# What garden veggies can goats eat



## Keeperofmany

Is there any veggies that goats shouldn't eat,or the plants themselves? I have stuff coming from my garden and was wondering what they can eat. I have cucumbers,squash,tomatoes,corn stalks,grapes,cabbage,and carrots. Is there anything as far as garden produce that they shouldn't have?

Wendy


----------



## Ravens Haven

I give mine, tomatoes, corn stalks and that is about all they will eat.


----------



## Rambar Ranch

Our goats love the corn stalks and husks, carrots(tops and bottoms) watermelon and cantalope.

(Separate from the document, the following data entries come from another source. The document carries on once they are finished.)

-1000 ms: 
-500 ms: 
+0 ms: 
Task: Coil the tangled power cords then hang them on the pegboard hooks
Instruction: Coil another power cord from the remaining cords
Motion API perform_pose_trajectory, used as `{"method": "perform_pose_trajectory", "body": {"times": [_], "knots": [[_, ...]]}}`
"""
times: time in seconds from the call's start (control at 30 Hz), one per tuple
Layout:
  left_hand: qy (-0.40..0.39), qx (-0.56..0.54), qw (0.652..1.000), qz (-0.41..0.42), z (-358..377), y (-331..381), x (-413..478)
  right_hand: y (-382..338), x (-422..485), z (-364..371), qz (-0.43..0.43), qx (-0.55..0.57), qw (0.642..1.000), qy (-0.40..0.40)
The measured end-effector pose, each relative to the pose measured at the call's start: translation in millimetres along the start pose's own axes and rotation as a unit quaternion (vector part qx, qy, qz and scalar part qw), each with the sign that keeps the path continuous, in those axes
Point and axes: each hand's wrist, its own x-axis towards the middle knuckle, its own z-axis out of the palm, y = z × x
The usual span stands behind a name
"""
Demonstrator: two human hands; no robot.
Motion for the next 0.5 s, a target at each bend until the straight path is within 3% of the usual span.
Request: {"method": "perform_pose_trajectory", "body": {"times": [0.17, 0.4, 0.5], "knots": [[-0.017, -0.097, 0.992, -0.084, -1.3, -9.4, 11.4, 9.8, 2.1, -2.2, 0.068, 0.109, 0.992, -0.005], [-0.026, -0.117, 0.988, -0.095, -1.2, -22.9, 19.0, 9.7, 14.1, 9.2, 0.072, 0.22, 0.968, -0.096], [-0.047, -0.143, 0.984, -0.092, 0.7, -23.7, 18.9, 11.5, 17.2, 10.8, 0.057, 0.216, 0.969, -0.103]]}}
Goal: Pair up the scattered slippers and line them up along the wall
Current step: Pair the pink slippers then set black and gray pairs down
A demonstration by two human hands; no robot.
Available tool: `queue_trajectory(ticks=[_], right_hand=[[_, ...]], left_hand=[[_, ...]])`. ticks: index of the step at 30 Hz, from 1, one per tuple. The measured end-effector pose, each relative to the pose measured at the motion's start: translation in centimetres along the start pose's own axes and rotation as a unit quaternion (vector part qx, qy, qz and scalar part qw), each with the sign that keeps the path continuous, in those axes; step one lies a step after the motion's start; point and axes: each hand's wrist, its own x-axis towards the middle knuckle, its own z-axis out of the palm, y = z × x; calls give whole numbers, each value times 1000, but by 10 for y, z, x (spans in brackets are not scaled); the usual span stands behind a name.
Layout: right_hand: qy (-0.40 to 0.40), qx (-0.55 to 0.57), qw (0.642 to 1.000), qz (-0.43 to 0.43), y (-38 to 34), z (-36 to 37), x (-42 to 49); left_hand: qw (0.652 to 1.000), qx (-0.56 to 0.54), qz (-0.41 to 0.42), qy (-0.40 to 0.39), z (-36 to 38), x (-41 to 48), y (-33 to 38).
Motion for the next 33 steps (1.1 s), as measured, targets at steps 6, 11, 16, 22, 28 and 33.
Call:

They love grape leaves, and cabbage. They dont care much for tomatoes or hot peppers, lol, but they like the bell peppers. But every time my young doelings escape into my garden on me the first thing they eat are the weeds and leave everything else.

Ray


----------



## VickiLynne

Mine love the green bean plants, the green pepper plants, watermellons and of course the weeds.

Vicki in NC


----------



## 2Sticks

Mine really seemed to like the watermelon plants and the crowder pea plants!

Tamera


----------



## wheytogosaanens

I think you are supposed to avoid the brassica family, at least while they are bred or just before breeding. The brassicas interfere with iodine absorption and you end up with kids with no hair and goiters. Kaye gave Jennie a list... I'll see if I can find it. 

Camille


----------



## Jo~*

I would not give any Rhubarb leaves.


----------



## Keeperofmany

Thanks guys. I am not giving alot of anything just as a treat and wanted to know if they had sense enough to not eat anything that wasn't good for them. Would love to see a list of things though.

Wendy


----------



## Guest

Mine love french fries dipped in ketchup. Does that count? 

Sara


----------



## Sondra

NO NO to rubarb leaves tis posion ask me how I know (Killed all my rabbits)


----------



## Ann

My goats seem to skip the weeds and go for the biggest juicy tomatoes they can find. If I yell "no no Bad goats" they run to the gate as if to say "how did we get in here?"
I also have some 12foot Azaleas in their grazing area. It just takes once for them to nibble and get a sick tummy to leave it alone. Although Sherman was a slow learner he now avoids the big bushes. 
Ann


----------



## prairiegirl01

Mine love broccoli, apples and carrots. Someone suggested brassicas are bad for them? Is so, I'll quit feeding it.

Chris


----------



## Keeperofmany

Well my goats are eating my raspberry leaves and corn stocks. They also seem to love spinach. They are eating spruce branches and the occasional pine branch,these are harder to get. They will have to wait a bit longer to taste the other garden veggies.

Wendy


----------



## NubianSoaps.com

Ann you must not have Azealas but rhododendrons. How does that saying go...all rhododendrons are Azaleas but not all Azaleas are rhododendrons? Azaleas, even a small part of a leaf can stop the spasitc action of the rumen and kill your goat. Be careful out there! Vicki


----------



## Ann

They are azealas, Even though they were here when we move here 15 years ago. I have been thinking about cutting them down. After reading your reply Vicki they will be coming down soon.
Ann


----------